7. The method according to claim 1, characterized in that, Adjusting the parameters of the spatiotemporal attention compensation network based on the verification results of the prediction algorithm includes: The prediction accuracy of the prediction algorithm is evaluated using a validation dataset. The local prediction error for the time period containing the compensation value and the baseline prediction error for the time period containing only the original data are calculated respectively. When the local prediction error is greater than a preset multiple of the baseline prediction error, the compensation quality is determined to be insufficient. The deviation distribution between the compensation value and its corresponding abnormal data value before replacement is calculated to identify temporal continuity deviation and spatial logic consistency deviation. The temporal continuity deviation is quantified by calculating the trend deviation between the compensation value and historical periodic data. Based on the identified deviation type, the allocation ratio of temporal attention weights and spatial attention weights in the spatiotemporal attention compensation network is adjusted. When the proportion of temporal continuity deviation to total deviation exceeds a preset temporal threshold, the temporal dimension weight is increased. When the proportion of spatial logical consistency deviation to total deviation exceeds a preset spatial threshold, the spatial dimension weight is increased. The spatiotemporal attention compensation network is retrained and the verification and adjustment are iteratively performed until the local prediction error converges.

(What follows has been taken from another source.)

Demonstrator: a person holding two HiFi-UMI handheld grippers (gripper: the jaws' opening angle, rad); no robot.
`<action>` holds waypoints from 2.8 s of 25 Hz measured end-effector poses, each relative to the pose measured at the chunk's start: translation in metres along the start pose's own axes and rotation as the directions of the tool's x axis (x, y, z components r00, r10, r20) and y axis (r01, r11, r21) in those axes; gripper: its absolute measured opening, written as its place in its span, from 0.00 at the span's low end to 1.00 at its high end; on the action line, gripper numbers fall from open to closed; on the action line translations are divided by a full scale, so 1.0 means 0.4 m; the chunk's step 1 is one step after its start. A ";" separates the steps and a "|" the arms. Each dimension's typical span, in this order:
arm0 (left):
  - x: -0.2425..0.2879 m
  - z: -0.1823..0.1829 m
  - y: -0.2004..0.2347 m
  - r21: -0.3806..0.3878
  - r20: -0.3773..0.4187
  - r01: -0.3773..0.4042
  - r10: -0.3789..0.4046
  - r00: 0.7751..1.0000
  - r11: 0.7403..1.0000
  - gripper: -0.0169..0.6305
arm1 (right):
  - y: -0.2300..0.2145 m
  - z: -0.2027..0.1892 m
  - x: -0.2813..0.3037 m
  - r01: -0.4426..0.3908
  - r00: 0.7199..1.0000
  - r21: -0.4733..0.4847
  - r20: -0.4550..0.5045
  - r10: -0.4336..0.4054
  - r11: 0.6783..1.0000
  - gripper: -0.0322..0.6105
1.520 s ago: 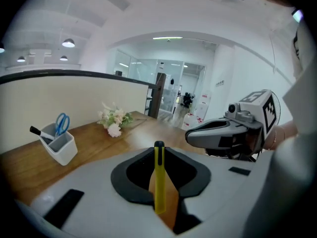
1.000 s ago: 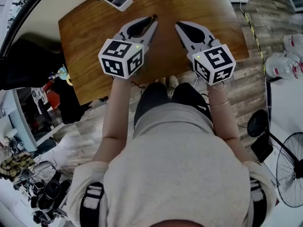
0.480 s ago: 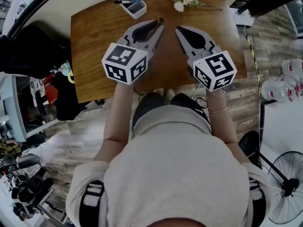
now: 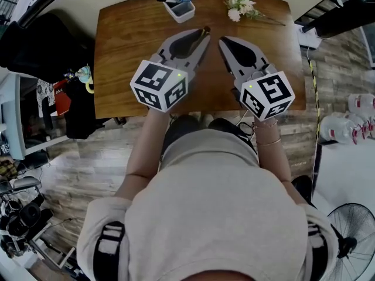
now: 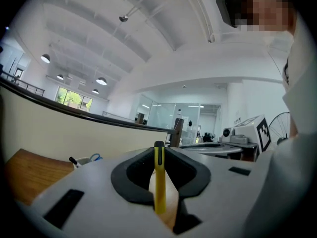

8. An electronic device, characterized in that, include: processor; Memory used to store processor-executable instructions; The processor is configured to invoke instructions stored in the memory to execute the method according to any one of claims 1 to 7.
9. A computer-readable storage medium having computer program instructions stored thereon, characterized in that, When the computer program instructions are executed by the processor, they implement the method described in any one of claims 1 to 7.